■ Your goal
Set every record down again exactly. Do not carry over the pictures.

■ Data records

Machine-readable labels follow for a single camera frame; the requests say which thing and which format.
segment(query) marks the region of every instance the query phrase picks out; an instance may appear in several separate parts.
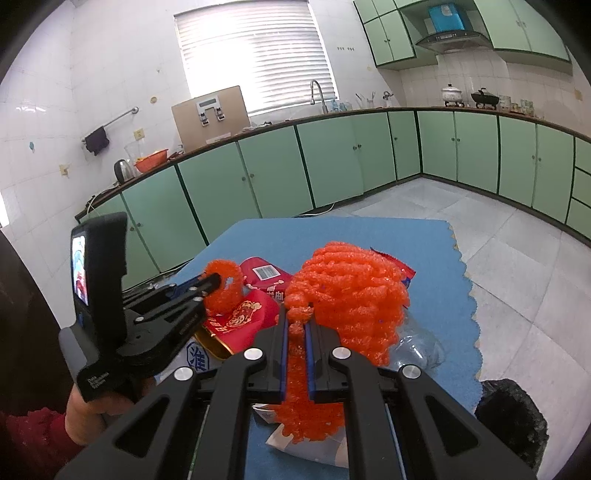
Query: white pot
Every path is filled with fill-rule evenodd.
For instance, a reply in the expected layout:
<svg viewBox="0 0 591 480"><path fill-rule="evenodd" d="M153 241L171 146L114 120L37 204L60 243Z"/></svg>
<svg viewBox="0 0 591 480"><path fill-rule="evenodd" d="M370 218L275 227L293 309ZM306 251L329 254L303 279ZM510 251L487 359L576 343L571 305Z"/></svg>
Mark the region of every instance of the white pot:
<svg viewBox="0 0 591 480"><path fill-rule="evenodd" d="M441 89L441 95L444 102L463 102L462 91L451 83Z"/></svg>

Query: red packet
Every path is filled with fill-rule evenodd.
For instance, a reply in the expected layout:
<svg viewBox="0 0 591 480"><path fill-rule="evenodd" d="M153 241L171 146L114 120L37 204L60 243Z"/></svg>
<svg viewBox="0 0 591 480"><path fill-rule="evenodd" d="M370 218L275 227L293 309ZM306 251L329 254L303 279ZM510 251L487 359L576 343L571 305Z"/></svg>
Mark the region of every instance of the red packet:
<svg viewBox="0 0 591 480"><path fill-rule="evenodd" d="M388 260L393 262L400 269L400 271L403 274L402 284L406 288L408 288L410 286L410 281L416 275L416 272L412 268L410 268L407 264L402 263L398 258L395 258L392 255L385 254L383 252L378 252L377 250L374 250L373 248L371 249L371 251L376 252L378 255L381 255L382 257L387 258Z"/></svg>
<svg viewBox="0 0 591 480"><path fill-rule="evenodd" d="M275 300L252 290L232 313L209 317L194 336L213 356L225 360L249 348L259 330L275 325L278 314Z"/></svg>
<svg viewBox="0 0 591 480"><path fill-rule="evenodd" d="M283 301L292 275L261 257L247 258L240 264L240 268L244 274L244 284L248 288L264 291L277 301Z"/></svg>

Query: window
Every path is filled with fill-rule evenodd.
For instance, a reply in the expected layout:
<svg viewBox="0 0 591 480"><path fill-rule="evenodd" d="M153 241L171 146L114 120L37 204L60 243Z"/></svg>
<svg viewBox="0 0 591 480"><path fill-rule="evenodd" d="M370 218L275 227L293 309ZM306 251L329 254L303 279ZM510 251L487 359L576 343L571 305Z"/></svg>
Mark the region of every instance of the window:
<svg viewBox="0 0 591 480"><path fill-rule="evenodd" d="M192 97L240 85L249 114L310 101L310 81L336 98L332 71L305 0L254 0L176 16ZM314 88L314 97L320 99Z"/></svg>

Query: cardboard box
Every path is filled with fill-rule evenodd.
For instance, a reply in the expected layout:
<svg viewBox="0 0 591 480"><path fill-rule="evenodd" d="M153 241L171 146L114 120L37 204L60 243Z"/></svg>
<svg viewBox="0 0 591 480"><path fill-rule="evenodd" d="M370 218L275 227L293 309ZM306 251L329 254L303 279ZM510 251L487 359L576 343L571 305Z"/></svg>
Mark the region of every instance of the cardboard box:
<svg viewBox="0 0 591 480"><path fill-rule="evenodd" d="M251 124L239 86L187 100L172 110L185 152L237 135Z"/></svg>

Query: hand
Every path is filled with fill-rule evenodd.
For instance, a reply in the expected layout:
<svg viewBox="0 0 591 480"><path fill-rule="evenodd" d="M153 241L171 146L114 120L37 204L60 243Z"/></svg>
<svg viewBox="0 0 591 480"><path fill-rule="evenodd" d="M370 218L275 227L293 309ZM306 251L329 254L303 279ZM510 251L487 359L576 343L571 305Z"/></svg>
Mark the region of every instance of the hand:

■ Answer to the exercise
Machine-readable labels follow for a single camera frame; the requests say which thing and which format.
segment(query) marks the region of every instance the query phrase picks out; an instance may appear in several separate parts.
Query: white pot
Every path is filled with fill-rule evenodd.
For instance, a reply in the expected layout:
<svg viewBox="0 0 591 480"><path fill-rule="evenodd" d="M153 241L171 146L114 120L37 204L60 243Z"/></svg>
<svg viewBox="0 0 591 480"><path fill-rule="evenodd" d="M370 218L275 227L293 309ZM306 251L329 254L303 279ZM510 251L487 359L576 343L571 305Z"/></svg>
Mark the region of every instance of the white pot:
<svg viewBox="0 0 591 480"><path fill-rule="evenodd" d="M441 89L441 95L444 102L463 102L462 91L451 83Z"/></svg>

Query: red packet
Every path is filled with fill-rule evenodd.
For instance, a reply in the expected layout:
<svg viewBox="0 0 591 480"><path fill-rule="evenodd" d="M153 241L171 146L114 120L37 204L60 243Z"/></svg>
<svg viewBox="0 0 591 480"><path fill-rule="evenodd" d="M370 218L275 227L293 309ZM306 251L329 254L303 279ZM510 251L487 359L576 343L571 305Z"/></svg>
Mark the region of every instance of the red packet:
<svg viewBox="0 0 591 480"><path fill-rule="evenodd" d="M388 260L393 262L400 269L400 271L403 274L402 284L406 288L408 288L410 286L410 281L416 275L416 272L412 268L410 268L407 264L402 263L398 258L395 258L392 255L385 254L383 252L378 252L377 250L374 250L373 248L371 249L371 251L376 252L378 255L381 255L382 257L387 258Z"/></svg>
<svg viewBox="0 0 591 480"><path fill-rule="evenodd" d="M275 300L252 290L232 313L209 317L194 336L213 356L225 360L249 348L259 330L275 325L278 314Z"/></svg>
<svg viewBox="0 0 591 480"><path fill-rule="evenodd" d="M283 301L292 275L261 257L247 258L240 264L240 268L244 274L244 284L248 288L264 291L277 301Z"/></svg>

Query: window
Every path is filled with fill-rule evenodd.
For instance, a reply in the expected layout:
<svg viewBox="0 0 591 480"><path fill-rule="evenodd" d="M153 241L171 146L114 120L37 204L60 243Z"/></svg>
<svg viewBox="0 0 591 480"><path fill-rule="evenodd" d="M370 218L275 227L293 309ZM306 251L329 254L303 279ZM510 251L487 359L576 343L571 305Z"/></svg>
Mark the region of every instance of the window:
<svg viewBox="0 0 591 480"><path fill-rule="evenodd" d="M192 97L240 85L249 114L310 101L310 81L336 98L332 71L305 0L254 0L176 16ZM314 88L314 97L320 99Z"/></svg>

Query: cardboard box
Every path is filled with fill-rule evenodd.
For instance, a reply in the expected layout:
<svg viewBox="0 0 591 480"><path fill-rule="evenodd" d="M153 241L171 146L114 120L37 204L60 243Z"/></svg>
<svg viewBox="0 0 591 480"><path fill-rule="evenodd" d="M370 218L275 227L293 309ZM306 251L329 254L303 279ZM510 251L487 359L576 343L571 305Z"/></svg>
Mark the region of every instance of the cardboard box:
<svg viewBox="0 0 591 480"><path fill-rule="evenodd" d="M251 124L239 86L187 100L172 110L185 152L237 135Z"/></svg>

Query: hand
Every path is filled with fill-rule evenodd.
For instance, a reply in the expected layout:
<svg viewBox="0 0 591 480"><path fill-rule="evenodd" d="M153 241L171 146L114 120L37 204L60 243Z"/></svg>
<svg viewBox="0 0 591 480"><path fill-rule="evenodd" d="M370 218L275 227L293 309ZM306 251L329 254L303 279ZM510 251L487 359L576 343L571 305Z"/></svg>
Mark the region of every instance of the hand:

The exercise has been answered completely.